• [Work request] Reproduce the listing below character for character; drop every image.

══════

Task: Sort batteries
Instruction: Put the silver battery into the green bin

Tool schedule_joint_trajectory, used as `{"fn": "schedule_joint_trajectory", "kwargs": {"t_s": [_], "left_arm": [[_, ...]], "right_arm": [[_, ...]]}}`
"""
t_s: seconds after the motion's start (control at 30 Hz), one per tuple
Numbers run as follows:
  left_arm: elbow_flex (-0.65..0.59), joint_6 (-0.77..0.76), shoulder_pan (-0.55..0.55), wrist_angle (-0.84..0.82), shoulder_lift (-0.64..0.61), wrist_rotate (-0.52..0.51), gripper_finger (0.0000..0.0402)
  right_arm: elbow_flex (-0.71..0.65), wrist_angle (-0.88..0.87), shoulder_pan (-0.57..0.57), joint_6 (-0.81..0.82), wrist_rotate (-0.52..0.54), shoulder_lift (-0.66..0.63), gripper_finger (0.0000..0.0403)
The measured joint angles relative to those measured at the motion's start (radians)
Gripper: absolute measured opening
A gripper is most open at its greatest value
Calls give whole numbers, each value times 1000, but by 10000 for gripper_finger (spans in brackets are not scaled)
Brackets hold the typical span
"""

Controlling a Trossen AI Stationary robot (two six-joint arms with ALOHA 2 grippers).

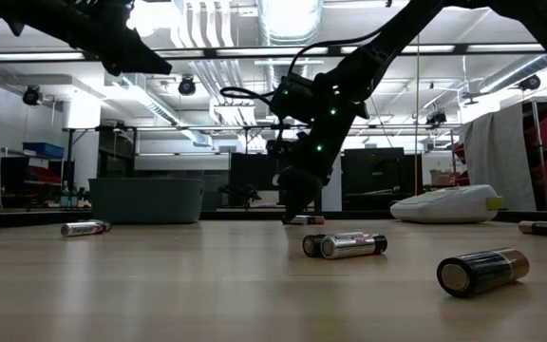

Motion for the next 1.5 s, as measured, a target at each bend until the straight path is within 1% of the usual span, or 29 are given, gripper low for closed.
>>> {"fn": "schedule_joint_trajectory", "kwargs": {"t_s": [0.33,0.5,1.03,1.1,1.2,1.33,1.5], "left_arm": [[0,7,0,-4,4,0,75],[0,7,0,-4,5,0,75],[0,7,0,-5,5,0,75],[0,7,0,-5,5,0,75],[0,7,0,-6,5,0,75],[0,7,0,-6,5,0,75],[0,7,0,-11,5,0,75]], "right_arm": [[0,-3,0,8,-9,1,176],[0,-3,0,22,-34,1,176],[0,-2,0,53,-37,1,176],[0,-2,0,55,-54,1,176],[0,-1,0,65,-116,1,176],[2,-7,2,90,-128,-1,176],[46,-31,6,93,-133,-5,176]]}}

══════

• [Exercise answer]
Task: Sort batteries
Instruction: Put the silver battery into the green bin

Tool schedule_joint_trajectory, used as `{"fn": "schedule_joint_trajectory", "kwargs": {"t_s": [_], "left_arm": [[_, ...]], "right_arm": [[_, ...]]}}`
"""
t_s: seconds after the motion's start (control at 30 Hz), one per tuple
Numbers run as follows:
  left_arm: elbow_flex (-0.65..0.59), joint_6 (-0.77..0.76), shoulder_pan (-0.55..0.55), wrist_angle (-0.84..0.82), shoulder_lift (-0.64..0.61), wrist_rotate (-0.52..0.51), gripper_finger (0.0000..0.0402)
  right_arm: elbow_flex (-0.71..0.65), wrist_angle (-0.88..0.87), shoulder_pan (-0.57..0.57), joint_6 (-0.81..0.82), wrist_rotate (-0.52..0.54), shoulder_lift (-0.66..0.63), gripper_finger (0.0000..0.0403)
The measured joint angles relative to those measured at the motion's start (radians)
Gripper: absolute measured opening
A gripper is most open at its greatest value
Calls give whole numbers, each value times 1000, but by 10000 for gripper_finger (spans in brackets are not scaled)
Brackets hold the typical span
"""

Controlling a Trossen AI Stationary robot (two six-joint arms with ALOHA 2 grippers).


Motion for the next 1.5 s, as measured, a target at each bend until the straight path is within 1% of the usual span, or 29 are given, gripper low for closed.
>>> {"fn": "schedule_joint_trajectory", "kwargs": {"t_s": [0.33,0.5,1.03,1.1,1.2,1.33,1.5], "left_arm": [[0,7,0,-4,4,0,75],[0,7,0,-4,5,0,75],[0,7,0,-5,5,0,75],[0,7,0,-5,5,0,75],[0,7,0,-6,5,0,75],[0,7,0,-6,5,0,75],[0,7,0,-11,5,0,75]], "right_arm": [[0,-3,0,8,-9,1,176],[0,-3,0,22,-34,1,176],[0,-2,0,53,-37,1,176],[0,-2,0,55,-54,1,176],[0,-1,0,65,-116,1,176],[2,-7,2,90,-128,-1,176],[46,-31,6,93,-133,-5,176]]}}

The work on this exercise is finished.